**Instructions for the task**. Below are lines of data; count those that contain "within" and give the total alone.

┄┄┄┄┄┄┄┄┄┄

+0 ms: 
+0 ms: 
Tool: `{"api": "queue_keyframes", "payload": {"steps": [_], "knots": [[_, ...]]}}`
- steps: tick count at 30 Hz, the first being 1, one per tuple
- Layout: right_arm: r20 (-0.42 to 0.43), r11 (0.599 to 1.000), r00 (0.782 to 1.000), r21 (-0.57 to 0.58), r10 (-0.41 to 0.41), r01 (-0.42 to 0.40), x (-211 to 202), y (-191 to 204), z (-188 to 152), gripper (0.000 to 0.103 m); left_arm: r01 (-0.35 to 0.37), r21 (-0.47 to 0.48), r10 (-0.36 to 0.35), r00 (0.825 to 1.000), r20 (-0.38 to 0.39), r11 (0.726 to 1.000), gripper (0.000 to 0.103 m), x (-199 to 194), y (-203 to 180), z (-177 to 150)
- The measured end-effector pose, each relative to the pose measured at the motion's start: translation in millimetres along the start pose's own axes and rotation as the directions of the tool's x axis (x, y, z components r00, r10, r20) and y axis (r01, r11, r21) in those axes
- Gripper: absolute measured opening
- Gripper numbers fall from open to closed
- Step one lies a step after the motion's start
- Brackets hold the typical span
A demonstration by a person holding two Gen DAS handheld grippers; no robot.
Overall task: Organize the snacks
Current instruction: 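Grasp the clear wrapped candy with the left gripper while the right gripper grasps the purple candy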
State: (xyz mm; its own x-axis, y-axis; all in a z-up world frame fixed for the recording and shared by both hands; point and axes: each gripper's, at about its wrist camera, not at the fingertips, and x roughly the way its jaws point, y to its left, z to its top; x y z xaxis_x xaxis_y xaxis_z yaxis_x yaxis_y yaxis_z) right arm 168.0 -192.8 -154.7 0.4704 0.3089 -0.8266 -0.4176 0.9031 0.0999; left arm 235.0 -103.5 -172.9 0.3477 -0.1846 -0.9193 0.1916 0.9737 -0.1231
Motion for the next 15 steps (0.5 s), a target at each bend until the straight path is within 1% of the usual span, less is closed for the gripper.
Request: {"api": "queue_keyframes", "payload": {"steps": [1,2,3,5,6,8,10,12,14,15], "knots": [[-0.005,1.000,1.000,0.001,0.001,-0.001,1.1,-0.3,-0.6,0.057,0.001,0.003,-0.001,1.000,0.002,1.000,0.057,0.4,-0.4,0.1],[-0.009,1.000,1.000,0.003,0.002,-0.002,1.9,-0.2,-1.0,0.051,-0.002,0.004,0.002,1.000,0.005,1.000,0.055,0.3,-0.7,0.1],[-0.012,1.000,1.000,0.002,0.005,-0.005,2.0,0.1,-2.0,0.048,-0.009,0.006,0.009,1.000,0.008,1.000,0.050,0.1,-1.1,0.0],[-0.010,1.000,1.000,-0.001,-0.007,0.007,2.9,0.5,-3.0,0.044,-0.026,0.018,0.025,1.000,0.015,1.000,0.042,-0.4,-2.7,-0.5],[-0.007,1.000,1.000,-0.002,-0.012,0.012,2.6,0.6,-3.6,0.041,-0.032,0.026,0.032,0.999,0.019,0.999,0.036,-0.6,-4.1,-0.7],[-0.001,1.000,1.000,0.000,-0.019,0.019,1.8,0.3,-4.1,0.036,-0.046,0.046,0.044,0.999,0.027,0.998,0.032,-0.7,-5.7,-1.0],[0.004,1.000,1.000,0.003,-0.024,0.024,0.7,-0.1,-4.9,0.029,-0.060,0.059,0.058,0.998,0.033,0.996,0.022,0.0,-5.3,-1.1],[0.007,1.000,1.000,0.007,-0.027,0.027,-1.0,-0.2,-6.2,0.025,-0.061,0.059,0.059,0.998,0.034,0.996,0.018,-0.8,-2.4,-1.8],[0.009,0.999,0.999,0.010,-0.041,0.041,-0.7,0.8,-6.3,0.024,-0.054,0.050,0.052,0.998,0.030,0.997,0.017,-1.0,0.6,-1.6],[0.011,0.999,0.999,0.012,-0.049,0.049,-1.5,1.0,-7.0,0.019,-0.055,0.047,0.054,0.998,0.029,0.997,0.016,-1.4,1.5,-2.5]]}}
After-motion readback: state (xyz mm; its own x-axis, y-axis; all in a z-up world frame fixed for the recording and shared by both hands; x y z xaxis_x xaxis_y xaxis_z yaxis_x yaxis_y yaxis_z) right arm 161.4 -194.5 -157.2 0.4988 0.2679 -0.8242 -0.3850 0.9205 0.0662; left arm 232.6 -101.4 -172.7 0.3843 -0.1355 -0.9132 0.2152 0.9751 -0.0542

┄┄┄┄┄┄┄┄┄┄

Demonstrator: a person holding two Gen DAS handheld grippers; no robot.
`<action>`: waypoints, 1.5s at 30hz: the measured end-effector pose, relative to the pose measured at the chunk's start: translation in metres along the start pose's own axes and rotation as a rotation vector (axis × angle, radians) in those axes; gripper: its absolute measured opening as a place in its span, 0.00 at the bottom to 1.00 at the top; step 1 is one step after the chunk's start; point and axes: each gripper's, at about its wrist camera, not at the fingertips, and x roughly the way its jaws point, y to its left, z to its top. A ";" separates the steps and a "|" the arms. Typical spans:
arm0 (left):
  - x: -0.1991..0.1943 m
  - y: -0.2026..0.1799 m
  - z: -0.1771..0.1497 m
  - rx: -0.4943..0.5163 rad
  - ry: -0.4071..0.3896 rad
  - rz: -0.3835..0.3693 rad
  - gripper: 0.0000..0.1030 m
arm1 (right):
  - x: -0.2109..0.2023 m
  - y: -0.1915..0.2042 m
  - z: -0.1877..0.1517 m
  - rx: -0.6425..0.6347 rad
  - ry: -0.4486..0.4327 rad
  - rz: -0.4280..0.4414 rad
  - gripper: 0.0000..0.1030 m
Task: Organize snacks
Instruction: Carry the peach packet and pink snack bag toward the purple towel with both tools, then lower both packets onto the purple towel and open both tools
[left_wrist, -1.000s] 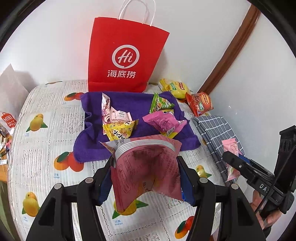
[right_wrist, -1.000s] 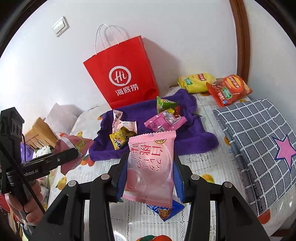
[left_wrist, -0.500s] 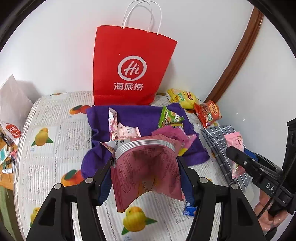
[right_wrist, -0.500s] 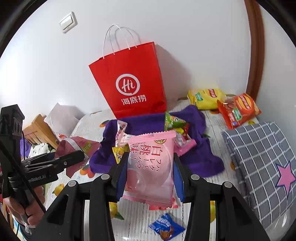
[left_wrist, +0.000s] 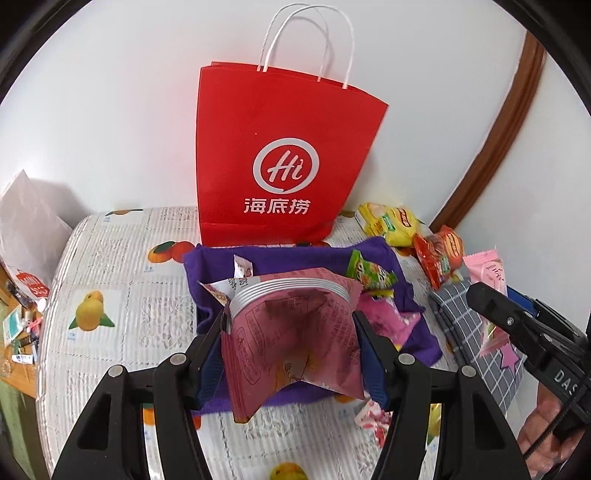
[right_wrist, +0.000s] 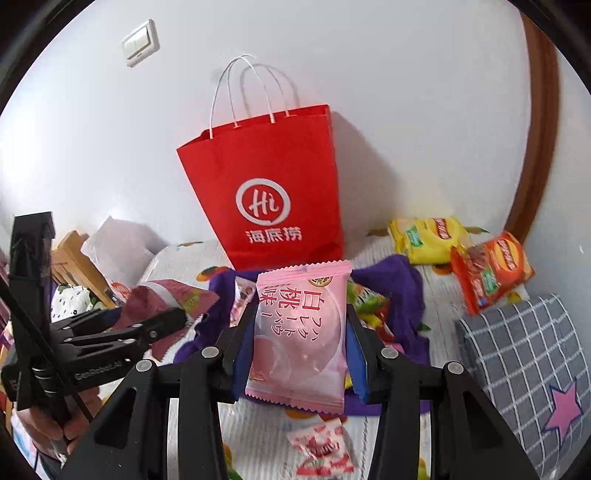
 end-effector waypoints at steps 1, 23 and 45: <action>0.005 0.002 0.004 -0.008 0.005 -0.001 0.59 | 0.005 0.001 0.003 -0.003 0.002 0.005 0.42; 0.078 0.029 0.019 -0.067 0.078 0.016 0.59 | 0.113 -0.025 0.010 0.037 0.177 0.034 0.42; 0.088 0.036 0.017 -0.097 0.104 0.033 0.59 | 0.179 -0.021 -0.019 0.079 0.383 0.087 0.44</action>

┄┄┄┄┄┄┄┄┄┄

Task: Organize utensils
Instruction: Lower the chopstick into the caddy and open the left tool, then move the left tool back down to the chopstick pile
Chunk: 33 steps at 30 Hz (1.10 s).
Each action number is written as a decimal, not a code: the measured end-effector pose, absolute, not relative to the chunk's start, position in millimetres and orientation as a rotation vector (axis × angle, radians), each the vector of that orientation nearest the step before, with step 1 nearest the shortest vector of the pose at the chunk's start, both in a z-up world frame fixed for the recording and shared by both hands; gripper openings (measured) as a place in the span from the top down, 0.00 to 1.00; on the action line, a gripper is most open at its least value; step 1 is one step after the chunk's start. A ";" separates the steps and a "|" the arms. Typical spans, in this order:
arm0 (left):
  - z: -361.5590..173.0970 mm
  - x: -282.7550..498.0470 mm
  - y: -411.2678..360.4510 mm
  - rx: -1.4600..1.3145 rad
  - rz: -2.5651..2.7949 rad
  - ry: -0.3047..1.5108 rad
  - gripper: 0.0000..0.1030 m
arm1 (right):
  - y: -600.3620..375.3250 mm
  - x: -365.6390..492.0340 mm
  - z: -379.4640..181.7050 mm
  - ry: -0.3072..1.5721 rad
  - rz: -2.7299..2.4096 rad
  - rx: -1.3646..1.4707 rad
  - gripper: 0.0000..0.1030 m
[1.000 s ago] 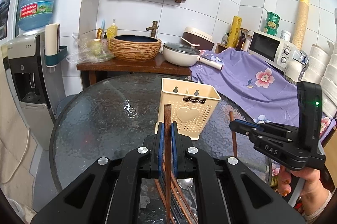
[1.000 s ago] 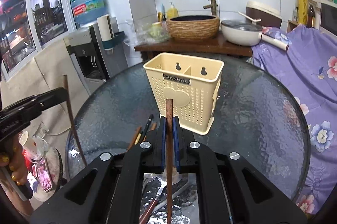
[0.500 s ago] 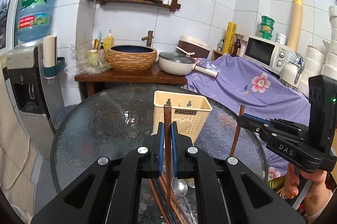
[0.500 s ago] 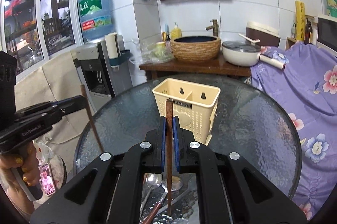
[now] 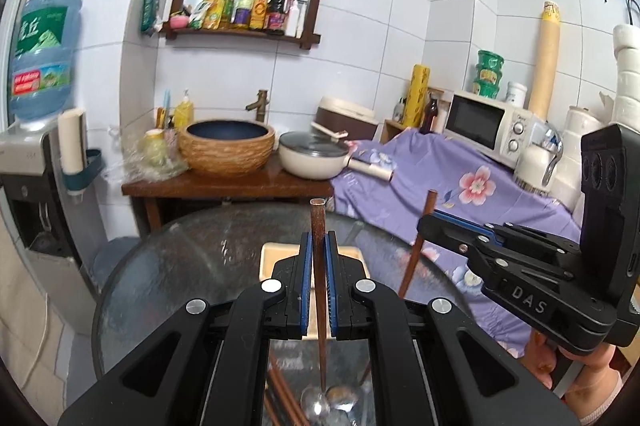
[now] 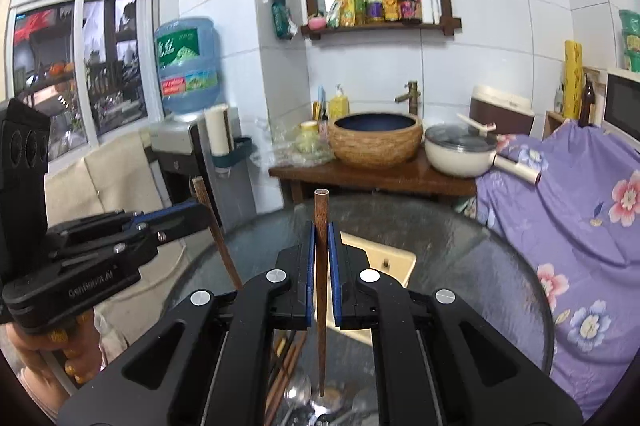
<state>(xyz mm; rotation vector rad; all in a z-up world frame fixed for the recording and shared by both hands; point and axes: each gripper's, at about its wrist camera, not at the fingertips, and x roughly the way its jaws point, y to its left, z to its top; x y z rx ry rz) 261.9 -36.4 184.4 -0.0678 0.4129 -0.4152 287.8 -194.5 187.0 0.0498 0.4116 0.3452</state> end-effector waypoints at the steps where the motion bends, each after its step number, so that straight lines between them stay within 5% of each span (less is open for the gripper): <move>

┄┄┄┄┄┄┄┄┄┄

**Written solution**. 2